Cops’ kneeling won’t cover improper arrests
Some Phoenix police officers took a knee in a powerful moment of solidarity with those protesting police brutality and racial inequality.
That split second of unity from the men and women in blue — on that also has been seen in many other cities reeling with social unrest — is an effective tool to de-escalate tensions.
The symbolism of those moments isn’t lost. The national civil unrest broke out when Derek Chauvin, a white police officer, pressed his knee on African American George Floyd’s neck, snuffing his life out.
But is the kneeling of cops a goodwill gesture or a punch in the gut?
Like the Phoenix crowd did on Tuesday night, I applauded and cheered the three police officers who knelt in solidarity with the protesters.
I felt they finally understood what NFL player Colin Kaepernick meant when he knelt during the U.S. national anthem to protest police brutality and racism in America.
But my cheer quickly faded with Phoenix Chief Jeri Williams gloating that “images like these reflect our willingness to listen and work toward solutions.”
Police officers kneeling may feel like the thing to do right now. Willingness to listen sounds great.
But that emotional display of solidarity comes from a police department with the deadliest record of police shootings in the nation and a city government unwilling to finance a civilian review board.
Three police officers kneeling and a chief making a political statement isn’t going to magically erase police shootings and institutionalized racism. How can anyone forget that in 2018 Phoenix had more police shootings than New York, Los Angeles, Chicago and Houston?
From 2011 to 2018, Phoenix police averaged 17 shootings per million residents. Police shot at 212 people, killing about half during that period, according to an Arizona Republic analysis. Who were the most often shot during that period? Hispanics, African Americans and Native Americans.
We still don’t know exactly why Phoenix is so deadly. The city spent $149,000 to have the National Police Foundation investigate the 2018 shootings, but their report offered little explanations.
Forget the kneeling and tell us why. Be transparent with the public. I’m citing numbers from 2018 because Republic reporters painstakingly collected and analyzed the data. It wasn’t a goodwill gesture from the department.
“Quantifying the number of police shootings and analyzing the data is difficult, partly because law-enforcement agencies don’t make comprehensive information readily available to the public,” Republic reporters wrote.
Phoenix and police departments across the country have a lot of explaining and work to do. Merely hiring minorities to oversee police departments isn’t enough to eradicate institutionalized racism.
In fact, it’s a slap in the face to put the burden solely on the minorities when often they’re hamstrung by their political bosses and the deep-rooted police mechanism designed to protect cops — racists or not, killers or not.
Williams, an African American, can’t do it alone. She’s caught between a powerful police union and a divided City Council that only wants to pay lip service to people of color by approving a police review board without funding it.
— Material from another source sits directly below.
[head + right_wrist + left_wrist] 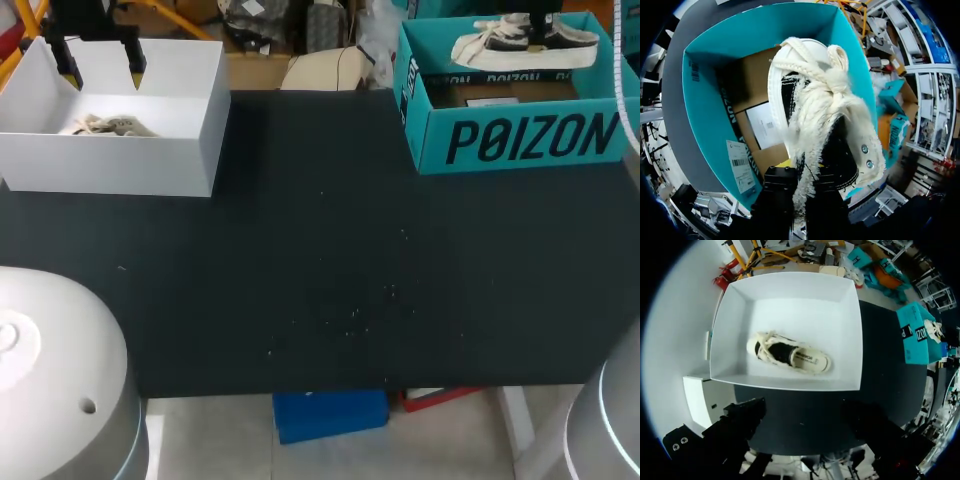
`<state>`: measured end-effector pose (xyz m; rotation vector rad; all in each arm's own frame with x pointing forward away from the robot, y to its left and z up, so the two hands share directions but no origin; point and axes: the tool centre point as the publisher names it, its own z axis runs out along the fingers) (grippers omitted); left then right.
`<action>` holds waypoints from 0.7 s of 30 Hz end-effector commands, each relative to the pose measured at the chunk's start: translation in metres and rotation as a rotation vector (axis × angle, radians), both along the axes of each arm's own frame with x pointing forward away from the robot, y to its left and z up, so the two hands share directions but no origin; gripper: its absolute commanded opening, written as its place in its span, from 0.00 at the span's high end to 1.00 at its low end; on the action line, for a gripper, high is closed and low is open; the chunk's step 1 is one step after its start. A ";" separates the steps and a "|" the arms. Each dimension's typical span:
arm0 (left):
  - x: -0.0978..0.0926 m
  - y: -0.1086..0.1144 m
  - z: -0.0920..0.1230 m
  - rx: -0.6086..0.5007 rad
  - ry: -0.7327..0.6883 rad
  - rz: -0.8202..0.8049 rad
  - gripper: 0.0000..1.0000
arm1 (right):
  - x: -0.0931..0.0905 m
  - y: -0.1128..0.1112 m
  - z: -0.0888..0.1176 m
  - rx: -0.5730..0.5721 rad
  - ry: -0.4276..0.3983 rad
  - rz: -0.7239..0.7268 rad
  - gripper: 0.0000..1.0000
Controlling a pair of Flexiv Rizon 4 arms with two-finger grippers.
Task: Take the shoe out of the shoebox, open the shoe tongue, remove and reinsert the insole, then place the shoe into the shoebox
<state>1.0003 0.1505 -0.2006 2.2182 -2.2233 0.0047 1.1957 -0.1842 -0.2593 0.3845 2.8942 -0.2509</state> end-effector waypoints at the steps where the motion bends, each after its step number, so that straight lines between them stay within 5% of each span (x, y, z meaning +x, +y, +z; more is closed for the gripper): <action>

City leaders must be held accountable if they don’t help her. But she shouldn’t get a pass either without explaining why Phoenix is so deadly and why her officers behave this way.
Williams’s police officers, for instance, went on a spree arresting protesters over the past few days without probable cause.
How is that OK?
Maricopa County judges have been releasing protesters in droves because Phoenix police officers didn’t have probable cause, according to various news reports.
How is it OK to suspend the core principles of policing? It is not.
Cops kneeling may be fine as a powerful symbol of solidarity, but it’ll remain an empty gesture until they prove it with actions.